Gold Fields doubles Radius stake (August 11, 2003)

Vancouver — South African-based Gold Fields (GFI-N) now holds a 12.9% stake in junior Radius Explorations (RDU-V).

The major, which currently lays claim to 3.6 million shares of the Simon Ridgway-led company, acquired the additional 1.9 million shares of Radius by exercising warrants. The transaction put another $2.8 million into Radius’s coffers, boosting the overall treasury to around $4.6 million.

Gold Fields picked up the warrants as part of a financing deal back in 2001, when the company bought 1.9 million units of Radius priced at $1.05 each. A full unit held one share and one warrant exercisable at $1.25. At the time, the deal gave Gold Fields a 12.5% interest in Radius, but subsequent financings by the junior over the past two years diluted the major’s stake.

Later that same year, Gold Fields inked a deal with Radius, paving the way for the major to earn a 55% interest in the Tambor property in eastern Guatemala by spending US$5 million over three and a half years. So far, Gold Fields has spent more than $3 million.

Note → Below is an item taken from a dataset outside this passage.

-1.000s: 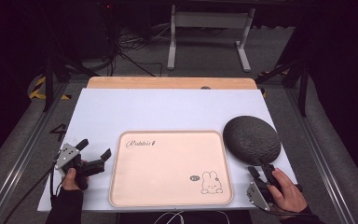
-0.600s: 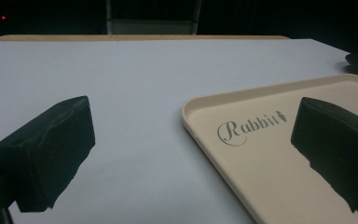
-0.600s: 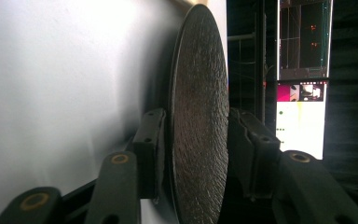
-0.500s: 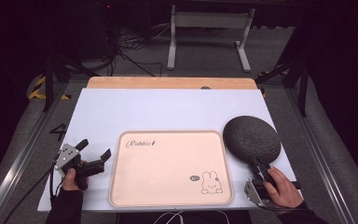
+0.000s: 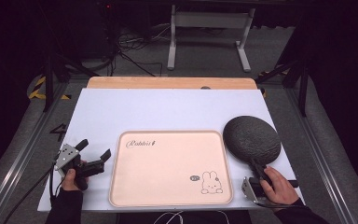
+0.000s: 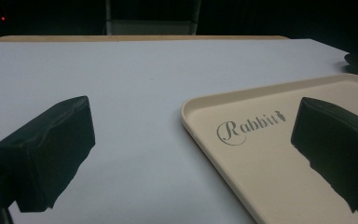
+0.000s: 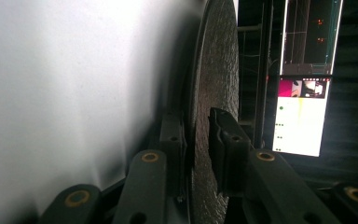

The major is currently active at the Guapinol South zone, where drilling has tested a mineralized structure over a 350-metre strike length and down to a vertical depth of 200 metres. Also, Gold Fields has tabled results from 10 reverse-circulation holes drilled into the adjoining Pozo del Coyote prospect. Hole 8 produced the best results: 9.1 metres grading 21.9 grams gold per tonne (included in this section was a bonanza grade intercept of 81.9 grams gold over 2.3 metres).

Gold mineralization at Guapinol and Pozo de Coyote lies in, and is adjacent to, quartz veins localized in an east-west-trending, steeply dipping zone of mylonitized phyllites.

Additional drill results from the ongoing program are being compiled.

Meanwhile, at the Marimba project, in southeastern Guatemala, Radius and partner Pillar Resources (PRI-V) have tabled favourable metallurgical test results from the silicified breccia horizon at the Cerro T prospect. Bottle-roll tests on 100-gram composite drill core samples from four mineralized intercepts indicate a gold recovery of greater than 95%.

A second bout of drilling will attempt to establish a near-surface, heap-leachable gold resource in the area tested in the first phase and to expand the known strike length of the mineralized blanket.

Pillar can earn a 60% stake in the project by paying Radius US$30,000 and spending $2.5 million over three years. Pillar can then buy the remaining 40% in consideration for a 40% equity interest in Pillar.

Gold Fields retains the first right of refusal on the Marimba project should Pillar vend the property to a third party.